La noticia es difícil de creer: que Campaz no pudo volver al país por las amenazas en redes.
Hace apenas diez días se celebró el aniversario del asesinato de Andrés Escobar. Me lo sé de memoria por una razón personal: al papá lo habían asesinado seis años antes. Su familia y la mía tenemos algo en común para siempre: todos los dos de julio son el triste día de los muertos.
En 1994 yo tenía siete años y como a mi mamá siempre le ha gustado ver el Mundial, habíamos visto juntas el autogol. Estaba niña, pero incluso entonces —y todavía— no entendía —ni entiendo— por qué matar a alguien y, menos, por qué por un juego.
Quizá nos han enseñado poco sobre la frustración. O sobre perder. O sobre lo que es un juego. Y no porque no crea que el fútbol no es político.
Pero es algo más profundo: vivimos en un país donde la violencia es parte de la vida cotidiana.
Hay gente que resuelve con bala.
Alguien decía hace días en un chat que este país no es únicamente violento y que la mayoría de la gente no es violenta.

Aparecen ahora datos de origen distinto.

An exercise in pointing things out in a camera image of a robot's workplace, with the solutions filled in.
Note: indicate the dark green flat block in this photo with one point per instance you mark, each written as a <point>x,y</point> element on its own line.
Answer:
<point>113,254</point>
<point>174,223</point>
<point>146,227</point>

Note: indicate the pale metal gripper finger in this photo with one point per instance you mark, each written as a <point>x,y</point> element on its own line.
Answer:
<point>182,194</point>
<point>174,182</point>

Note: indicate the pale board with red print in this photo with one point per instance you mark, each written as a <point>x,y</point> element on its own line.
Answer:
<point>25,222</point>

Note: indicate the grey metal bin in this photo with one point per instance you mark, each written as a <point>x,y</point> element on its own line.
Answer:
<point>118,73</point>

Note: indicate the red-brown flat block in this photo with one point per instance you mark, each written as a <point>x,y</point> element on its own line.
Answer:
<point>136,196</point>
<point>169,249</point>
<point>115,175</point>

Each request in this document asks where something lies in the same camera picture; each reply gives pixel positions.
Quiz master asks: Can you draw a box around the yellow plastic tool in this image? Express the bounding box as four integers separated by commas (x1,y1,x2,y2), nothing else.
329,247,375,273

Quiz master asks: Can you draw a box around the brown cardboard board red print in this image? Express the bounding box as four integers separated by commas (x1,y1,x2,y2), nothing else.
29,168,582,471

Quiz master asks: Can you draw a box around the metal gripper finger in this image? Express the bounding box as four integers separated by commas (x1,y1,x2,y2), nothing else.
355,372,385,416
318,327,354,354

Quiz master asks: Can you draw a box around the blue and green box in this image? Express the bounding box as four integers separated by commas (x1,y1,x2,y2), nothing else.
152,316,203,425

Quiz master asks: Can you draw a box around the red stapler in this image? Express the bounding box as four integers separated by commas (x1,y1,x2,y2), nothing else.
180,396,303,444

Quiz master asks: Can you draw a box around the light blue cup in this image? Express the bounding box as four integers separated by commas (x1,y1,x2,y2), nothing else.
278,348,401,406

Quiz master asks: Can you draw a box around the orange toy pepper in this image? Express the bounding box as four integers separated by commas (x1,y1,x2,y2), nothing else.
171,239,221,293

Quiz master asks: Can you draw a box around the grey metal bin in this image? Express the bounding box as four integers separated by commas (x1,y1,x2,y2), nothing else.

No tengo dudas de que la mayoría no somos violentos. Estoy de acuerdo en que hay que decirlo: somos más.
Y, sin embargo, para que la violencia siga ahí (ya se parece al dinosaurio de Monterroso) no se necesita que todos seamos violentos, basta que lo sean unos cuantos para que suframos incluso quienes no queremos ser parte.
Parece obvio decirlo, pero hay que decirlo: hubiera preferido que no mataran al papá. Pero alguien violento le pareció que había que desaparecerlo porque pensaba diferente. El papá no era violento, pero pensaba diferente: era un líder social de izquierda.
Y por eso yo sí creo que los discursos violentos son peligrosos en un país donde la violencia existe —aunque no todos seamos violentos—. Solo por traer una de las cifras: en 2025, según Indepaz, asesinaron a 187 líderes sociales.
La violencia ha venido de muchas partes: de los grupos criminales, de las guerrillas, de los paras, del propio Estado. Ajá: del propio Estado. Que no se nos olvide la Unión Patriótica y los Falsos Positivos. Este viernes El Tribunal Administrativo de Cundinamarca confirmó la responsabilidad de la Policía en la muerte de Dilan Mauricio Cruz: tenía 18 años, estaba protestando, lo mató una munición que disparó el Esmad.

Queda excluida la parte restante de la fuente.